Domain events without event sourcing for real systems
Learn how domain events without event sourcing let you trigger emails, jobs, and syncs from real business facts while keeping your current database.

Why teams need domain events
Most business actions do not end with one database write. A customer pays an invoice, creates an account, or changes a plan, and the system suddenly has more work to do. It needs to send a receipt, update billing, refresh a dashboard, notify support, and write an audit entry.
If all of that happens inside the same request, small problems turn into user-facing failures. A slow email provider can delay checkout. A reporting query can slow an API response. One broken integration can make the whole action look failed even when the main data change was correct.
Most teams want something simpler. Save the business change first, then let the follow-up work happen on its own path.
That is where a domain event helps. It records a business fact in plain terms: "invoice paid", "account activated", "subscription canceled". The event is not the email, the webhook, or the report update. It is the fact those actions react to.

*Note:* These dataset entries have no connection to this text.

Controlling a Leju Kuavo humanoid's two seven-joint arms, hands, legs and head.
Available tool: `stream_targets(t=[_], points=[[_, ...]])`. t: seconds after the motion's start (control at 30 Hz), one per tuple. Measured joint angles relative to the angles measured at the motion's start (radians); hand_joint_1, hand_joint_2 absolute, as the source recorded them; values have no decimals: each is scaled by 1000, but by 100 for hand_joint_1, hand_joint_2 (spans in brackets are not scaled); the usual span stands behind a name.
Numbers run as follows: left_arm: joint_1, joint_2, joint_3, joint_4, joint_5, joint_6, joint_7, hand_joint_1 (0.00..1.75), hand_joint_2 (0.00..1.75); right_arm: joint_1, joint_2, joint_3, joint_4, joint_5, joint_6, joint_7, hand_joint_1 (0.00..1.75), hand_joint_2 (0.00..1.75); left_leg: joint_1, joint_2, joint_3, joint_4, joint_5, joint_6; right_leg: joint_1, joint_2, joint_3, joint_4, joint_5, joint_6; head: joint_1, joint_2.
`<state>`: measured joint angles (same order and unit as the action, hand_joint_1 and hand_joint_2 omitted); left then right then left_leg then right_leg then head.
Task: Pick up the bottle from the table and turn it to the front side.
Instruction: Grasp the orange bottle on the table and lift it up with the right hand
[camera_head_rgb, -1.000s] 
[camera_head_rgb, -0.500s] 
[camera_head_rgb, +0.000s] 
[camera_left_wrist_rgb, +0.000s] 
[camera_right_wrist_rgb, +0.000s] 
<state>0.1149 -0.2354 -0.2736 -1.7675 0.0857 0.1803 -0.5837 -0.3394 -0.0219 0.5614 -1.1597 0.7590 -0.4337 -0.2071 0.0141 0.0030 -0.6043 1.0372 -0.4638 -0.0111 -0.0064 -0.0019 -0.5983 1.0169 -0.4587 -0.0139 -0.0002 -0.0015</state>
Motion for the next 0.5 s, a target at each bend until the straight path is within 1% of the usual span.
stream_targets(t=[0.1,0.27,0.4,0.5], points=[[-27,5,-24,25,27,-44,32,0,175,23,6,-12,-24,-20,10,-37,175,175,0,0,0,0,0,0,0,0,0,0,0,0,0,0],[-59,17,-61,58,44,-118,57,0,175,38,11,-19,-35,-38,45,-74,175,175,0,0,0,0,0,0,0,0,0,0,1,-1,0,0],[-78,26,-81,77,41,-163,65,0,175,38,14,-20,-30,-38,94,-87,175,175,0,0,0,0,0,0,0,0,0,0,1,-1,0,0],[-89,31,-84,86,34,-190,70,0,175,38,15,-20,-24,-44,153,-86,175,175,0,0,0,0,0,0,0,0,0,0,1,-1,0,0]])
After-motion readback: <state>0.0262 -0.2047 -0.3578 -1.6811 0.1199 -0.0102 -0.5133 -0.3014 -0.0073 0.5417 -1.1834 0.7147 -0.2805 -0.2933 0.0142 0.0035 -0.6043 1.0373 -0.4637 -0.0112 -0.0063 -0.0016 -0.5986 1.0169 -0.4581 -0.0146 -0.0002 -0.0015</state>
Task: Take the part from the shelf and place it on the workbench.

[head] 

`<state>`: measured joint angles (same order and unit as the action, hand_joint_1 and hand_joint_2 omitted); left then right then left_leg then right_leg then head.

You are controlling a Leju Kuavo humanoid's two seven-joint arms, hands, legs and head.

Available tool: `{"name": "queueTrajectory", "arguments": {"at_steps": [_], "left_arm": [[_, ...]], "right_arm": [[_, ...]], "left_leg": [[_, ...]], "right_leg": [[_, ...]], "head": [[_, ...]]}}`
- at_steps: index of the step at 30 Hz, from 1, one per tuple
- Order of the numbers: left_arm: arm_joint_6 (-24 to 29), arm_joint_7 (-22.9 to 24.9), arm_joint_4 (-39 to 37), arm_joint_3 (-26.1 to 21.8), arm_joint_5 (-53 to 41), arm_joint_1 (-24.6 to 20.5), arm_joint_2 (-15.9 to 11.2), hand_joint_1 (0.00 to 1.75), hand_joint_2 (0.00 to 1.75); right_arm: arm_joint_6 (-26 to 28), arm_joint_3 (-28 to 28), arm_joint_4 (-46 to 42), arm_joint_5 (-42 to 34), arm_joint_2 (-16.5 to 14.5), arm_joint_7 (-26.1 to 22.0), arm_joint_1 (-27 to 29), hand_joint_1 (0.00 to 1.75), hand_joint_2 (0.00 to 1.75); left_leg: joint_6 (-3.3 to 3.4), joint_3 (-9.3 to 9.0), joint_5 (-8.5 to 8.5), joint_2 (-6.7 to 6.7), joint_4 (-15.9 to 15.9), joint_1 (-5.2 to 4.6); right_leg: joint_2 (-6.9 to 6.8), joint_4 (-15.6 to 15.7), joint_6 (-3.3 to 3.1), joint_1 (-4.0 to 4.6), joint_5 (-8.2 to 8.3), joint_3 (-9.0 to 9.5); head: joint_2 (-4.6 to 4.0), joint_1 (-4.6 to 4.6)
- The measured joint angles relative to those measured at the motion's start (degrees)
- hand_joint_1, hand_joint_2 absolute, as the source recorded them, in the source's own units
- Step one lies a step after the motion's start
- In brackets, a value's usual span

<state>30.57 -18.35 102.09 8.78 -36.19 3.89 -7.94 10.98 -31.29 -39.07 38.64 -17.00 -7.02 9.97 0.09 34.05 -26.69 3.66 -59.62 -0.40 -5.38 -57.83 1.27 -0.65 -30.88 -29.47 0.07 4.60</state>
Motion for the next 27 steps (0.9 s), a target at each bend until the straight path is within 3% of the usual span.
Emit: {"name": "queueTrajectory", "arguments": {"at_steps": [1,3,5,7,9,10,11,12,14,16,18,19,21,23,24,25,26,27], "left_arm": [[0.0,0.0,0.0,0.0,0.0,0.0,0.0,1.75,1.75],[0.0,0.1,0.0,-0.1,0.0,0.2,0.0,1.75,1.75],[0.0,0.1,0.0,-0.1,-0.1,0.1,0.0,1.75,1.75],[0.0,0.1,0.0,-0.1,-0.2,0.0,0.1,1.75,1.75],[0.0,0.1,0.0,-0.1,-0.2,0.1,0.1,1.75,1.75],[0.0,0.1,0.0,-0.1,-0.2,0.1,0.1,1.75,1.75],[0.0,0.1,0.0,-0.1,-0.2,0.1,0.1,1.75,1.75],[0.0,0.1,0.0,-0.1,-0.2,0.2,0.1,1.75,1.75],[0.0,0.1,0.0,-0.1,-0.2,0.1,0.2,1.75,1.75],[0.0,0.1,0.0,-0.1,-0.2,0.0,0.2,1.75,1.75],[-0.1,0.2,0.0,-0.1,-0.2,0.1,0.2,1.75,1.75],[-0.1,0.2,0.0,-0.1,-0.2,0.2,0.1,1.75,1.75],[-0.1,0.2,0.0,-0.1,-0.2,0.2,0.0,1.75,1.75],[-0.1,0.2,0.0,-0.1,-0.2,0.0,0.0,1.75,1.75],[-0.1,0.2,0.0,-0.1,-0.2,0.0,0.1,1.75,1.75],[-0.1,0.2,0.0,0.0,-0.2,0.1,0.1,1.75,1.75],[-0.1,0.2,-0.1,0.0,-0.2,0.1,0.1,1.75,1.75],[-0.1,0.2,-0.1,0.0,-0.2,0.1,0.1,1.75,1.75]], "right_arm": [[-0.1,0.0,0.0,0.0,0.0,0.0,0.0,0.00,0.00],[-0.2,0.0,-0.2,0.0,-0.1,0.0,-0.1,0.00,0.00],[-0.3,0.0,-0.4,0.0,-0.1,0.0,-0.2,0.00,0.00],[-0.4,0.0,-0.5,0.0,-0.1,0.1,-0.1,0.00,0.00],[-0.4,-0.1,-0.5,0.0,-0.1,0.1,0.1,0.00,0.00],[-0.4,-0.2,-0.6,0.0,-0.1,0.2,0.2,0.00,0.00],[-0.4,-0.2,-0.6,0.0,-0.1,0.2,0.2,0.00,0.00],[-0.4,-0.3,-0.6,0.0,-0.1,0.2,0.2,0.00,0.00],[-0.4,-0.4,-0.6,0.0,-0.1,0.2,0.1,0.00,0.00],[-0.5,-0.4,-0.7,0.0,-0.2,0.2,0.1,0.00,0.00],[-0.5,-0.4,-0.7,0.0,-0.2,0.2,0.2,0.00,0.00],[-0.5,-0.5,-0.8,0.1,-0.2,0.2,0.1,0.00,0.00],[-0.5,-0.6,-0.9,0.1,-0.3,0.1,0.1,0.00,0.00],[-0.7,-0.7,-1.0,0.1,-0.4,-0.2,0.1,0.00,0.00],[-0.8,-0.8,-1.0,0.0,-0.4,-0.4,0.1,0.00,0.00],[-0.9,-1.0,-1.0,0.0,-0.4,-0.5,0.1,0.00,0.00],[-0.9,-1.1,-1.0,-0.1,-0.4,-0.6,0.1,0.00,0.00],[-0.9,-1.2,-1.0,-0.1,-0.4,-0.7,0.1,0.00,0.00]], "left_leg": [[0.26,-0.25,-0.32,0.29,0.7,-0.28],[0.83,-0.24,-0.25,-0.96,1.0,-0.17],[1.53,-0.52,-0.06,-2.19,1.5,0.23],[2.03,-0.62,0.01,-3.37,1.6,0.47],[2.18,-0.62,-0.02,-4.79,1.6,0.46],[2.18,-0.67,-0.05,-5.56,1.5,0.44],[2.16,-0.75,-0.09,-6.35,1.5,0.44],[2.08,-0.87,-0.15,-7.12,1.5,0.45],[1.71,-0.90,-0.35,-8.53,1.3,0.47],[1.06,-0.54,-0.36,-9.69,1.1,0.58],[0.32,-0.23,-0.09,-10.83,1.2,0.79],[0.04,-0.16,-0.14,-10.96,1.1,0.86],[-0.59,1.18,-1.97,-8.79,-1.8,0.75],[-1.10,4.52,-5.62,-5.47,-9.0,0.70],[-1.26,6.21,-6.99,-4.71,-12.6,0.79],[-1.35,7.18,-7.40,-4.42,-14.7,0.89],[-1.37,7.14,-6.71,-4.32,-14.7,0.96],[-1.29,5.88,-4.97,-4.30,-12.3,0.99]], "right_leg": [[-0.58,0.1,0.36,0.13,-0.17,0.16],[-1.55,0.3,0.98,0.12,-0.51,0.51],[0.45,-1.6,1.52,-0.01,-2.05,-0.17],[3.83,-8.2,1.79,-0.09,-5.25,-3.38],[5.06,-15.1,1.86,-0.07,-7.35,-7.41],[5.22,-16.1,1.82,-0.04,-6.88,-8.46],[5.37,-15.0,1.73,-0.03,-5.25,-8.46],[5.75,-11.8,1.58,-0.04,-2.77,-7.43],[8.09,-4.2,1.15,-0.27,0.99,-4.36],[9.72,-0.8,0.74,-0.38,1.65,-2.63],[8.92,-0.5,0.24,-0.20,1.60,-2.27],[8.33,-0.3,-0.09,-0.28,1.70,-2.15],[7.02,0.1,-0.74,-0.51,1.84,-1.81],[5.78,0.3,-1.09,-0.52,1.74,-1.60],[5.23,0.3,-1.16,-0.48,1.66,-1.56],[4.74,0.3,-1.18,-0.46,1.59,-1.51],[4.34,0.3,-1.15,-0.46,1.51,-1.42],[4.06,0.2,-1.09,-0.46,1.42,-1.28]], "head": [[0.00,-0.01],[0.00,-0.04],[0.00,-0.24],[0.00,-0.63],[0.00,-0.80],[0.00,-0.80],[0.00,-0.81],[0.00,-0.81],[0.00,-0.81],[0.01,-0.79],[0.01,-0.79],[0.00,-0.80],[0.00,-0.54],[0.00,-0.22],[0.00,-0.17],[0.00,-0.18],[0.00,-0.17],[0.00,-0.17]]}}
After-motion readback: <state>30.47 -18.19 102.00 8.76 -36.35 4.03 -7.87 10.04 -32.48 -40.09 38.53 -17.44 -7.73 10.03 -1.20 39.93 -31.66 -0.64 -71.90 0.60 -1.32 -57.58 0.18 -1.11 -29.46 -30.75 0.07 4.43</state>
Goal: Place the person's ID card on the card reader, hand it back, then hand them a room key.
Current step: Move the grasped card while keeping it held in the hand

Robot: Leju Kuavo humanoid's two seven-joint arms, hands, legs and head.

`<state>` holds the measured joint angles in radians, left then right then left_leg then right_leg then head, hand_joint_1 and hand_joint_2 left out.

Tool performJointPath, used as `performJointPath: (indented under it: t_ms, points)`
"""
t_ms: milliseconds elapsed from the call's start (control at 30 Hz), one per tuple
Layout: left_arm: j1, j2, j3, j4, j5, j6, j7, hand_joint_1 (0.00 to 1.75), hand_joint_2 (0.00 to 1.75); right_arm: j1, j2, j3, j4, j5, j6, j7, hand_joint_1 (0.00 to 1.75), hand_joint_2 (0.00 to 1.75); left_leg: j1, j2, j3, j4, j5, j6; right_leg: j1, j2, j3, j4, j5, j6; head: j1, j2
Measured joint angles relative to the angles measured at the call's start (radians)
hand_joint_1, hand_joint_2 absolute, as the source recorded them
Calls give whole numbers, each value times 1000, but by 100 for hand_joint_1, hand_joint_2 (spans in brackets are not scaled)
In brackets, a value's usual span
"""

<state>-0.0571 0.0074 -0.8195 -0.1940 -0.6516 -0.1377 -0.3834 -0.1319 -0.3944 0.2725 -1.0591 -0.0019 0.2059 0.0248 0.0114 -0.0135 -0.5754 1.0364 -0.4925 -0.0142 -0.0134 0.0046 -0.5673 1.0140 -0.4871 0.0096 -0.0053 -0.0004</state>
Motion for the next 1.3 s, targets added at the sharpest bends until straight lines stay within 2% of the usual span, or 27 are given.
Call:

This split matters in day-to-day operations. When support asks what happened, the team can check a clear record instead of guessing from logs. When a downstream worker crashes, the system can retry the follow-up without asking the user to repeat the original action. When another team needs the same fact later, they can subscribe to the event instead of adding more code to the main transaction.
That is why domain events without event sourcing fit many real systems. You keep your normal tables and normal writes. You do not rebuild storage around an event log. You publish business facts so other parts of the system can respond after the main transaction finishes.
A good event gives the rest of the system a clear statement to trust. "Payment received" is clear. "Run post-payment tasks" is not. The first says what happened. The second mixes the fact with the work, and that usually creates tight coupling.
Make this split early and requests stay faster, failures stay smaller, and the system gets easier to reason about when production is noisy.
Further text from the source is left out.